**Exercise prompt**
Set down, word for word, the stretch of lines from the one containing "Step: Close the" to the end of the records below.
Provided data Start Marker
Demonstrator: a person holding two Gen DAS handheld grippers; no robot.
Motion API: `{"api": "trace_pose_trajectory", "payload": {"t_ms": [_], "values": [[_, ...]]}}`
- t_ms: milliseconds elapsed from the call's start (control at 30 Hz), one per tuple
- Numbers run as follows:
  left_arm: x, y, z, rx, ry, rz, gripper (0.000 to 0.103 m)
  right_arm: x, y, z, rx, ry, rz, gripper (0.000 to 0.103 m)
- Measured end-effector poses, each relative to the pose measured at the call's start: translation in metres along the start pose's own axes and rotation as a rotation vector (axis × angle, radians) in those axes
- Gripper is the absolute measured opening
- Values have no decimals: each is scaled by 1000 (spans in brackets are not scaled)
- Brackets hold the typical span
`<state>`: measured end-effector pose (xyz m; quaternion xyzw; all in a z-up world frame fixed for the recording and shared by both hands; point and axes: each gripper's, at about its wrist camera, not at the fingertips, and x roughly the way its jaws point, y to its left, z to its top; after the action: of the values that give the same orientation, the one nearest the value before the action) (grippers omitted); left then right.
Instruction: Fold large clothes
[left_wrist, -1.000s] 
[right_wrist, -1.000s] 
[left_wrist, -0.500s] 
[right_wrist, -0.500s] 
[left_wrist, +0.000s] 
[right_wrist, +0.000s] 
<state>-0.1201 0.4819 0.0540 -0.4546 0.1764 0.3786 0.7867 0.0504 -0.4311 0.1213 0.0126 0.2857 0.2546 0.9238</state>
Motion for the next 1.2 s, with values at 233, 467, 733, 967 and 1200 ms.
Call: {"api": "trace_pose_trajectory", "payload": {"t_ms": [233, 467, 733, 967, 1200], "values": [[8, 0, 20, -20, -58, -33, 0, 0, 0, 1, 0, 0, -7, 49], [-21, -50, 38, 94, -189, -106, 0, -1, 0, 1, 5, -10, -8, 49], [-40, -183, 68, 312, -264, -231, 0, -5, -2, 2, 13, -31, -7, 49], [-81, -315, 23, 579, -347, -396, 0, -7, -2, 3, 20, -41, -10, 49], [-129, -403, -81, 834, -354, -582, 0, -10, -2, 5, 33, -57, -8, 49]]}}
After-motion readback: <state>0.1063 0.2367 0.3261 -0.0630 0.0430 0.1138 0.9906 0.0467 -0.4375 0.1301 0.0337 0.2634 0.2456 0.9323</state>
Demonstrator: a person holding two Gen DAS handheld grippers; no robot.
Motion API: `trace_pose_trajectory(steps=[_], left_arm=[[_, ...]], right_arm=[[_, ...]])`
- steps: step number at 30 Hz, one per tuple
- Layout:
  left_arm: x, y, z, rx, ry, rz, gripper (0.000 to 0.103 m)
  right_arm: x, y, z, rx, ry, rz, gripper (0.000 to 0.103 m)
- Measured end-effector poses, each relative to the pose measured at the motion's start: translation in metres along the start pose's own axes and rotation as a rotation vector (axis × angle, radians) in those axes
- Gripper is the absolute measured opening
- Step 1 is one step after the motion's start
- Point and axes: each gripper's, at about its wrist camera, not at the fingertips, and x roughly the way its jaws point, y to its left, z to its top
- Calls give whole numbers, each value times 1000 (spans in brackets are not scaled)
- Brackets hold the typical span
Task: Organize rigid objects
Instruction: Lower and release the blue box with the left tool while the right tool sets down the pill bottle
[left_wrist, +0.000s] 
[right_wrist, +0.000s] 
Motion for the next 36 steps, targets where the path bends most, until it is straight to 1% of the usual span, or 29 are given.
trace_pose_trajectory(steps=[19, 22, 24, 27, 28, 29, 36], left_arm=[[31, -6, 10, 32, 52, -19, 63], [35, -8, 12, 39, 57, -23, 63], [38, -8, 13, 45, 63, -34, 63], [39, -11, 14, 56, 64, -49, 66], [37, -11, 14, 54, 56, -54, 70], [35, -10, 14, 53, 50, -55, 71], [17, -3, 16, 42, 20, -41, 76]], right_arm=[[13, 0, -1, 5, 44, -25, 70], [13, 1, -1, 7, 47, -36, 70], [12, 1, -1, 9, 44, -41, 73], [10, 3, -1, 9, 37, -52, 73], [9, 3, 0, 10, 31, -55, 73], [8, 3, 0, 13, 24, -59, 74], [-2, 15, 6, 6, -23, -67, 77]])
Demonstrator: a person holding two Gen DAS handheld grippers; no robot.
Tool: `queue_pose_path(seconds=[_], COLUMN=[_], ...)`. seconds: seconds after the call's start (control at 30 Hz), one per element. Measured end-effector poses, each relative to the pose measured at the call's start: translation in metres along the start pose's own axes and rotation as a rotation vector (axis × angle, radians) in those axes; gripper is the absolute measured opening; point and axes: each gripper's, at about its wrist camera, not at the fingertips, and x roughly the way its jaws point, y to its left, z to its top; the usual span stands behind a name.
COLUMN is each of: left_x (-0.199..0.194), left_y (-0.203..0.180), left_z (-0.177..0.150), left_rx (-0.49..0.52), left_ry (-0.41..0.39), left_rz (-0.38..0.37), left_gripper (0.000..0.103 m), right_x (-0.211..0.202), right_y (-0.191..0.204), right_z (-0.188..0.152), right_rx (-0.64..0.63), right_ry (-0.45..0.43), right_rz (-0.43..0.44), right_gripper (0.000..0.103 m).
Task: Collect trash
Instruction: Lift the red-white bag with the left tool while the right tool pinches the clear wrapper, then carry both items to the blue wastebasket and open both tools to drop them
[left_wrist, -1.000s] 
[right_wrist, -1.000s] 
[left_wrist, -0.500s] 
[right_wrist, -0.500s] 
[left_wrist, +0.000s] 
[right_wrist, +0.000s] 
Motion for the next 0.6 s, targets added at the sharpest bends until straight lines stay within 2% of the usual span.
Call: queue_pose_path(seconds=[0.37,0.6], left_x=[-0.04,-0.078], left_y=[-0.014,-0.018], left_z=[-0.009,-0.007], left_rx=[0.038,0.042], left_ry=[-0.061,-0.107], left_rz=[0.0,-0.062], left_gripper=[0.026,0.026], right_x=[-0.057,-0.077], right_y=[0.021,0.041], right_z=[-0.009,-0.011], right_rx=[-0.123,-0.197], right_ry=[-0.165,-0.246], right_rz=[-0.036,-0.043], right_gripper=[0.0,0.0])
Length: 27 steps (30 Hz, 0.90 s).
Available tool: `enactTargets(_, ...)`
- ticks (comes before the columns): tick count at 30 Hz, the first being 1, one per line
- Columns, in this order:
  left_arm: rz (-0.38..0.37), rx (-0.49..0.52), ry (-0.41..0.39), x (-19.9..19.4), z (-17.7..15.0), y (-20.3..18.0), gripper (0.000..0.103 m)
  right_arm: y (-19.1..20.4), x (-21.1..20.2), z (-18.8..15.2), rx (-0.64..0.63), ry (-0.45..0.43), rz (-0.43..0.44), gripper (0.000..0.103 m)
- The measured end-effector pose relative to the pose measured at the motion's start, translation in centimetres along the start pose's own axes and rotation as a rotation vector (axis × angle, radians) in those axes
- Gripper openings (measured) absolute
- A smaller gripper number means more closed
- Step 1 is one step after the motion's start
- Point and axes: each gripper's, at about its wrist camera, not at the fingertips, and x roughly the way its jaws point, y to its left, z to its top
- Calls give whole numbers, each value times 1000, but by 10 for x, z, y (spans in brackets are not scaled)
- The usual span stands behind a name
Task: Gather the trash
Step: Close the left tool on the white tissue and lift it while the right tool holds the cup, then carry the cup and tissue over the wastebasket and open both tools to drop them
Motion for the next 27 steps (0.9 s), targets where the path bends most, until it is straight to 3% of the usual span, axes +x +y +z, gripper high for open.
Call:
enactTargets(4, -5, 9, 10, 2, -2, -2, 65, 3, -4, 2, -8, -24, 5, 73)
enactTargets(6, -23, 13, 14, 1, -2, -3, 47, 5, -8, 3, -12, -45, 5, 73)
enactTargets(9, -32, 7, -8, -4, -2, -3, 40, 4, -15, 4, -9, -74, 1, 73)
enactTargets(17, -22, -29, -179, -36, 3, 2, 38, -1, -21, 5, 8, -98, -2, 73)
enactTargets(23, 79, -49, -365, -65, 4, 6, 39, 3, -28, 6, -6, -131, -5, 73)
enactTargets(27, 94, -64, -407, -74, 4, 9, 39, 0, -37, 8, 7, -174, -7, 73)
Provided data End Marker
**Output of the task**
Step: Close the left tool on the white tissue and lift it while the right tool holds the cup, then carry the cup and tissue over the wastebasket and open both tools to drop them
Motion for the next 27 steps (0.9 s), targets where the path bends most, until it is straight to 3% of the usual span, axes +x +y +z, gripper high for open.
Call:
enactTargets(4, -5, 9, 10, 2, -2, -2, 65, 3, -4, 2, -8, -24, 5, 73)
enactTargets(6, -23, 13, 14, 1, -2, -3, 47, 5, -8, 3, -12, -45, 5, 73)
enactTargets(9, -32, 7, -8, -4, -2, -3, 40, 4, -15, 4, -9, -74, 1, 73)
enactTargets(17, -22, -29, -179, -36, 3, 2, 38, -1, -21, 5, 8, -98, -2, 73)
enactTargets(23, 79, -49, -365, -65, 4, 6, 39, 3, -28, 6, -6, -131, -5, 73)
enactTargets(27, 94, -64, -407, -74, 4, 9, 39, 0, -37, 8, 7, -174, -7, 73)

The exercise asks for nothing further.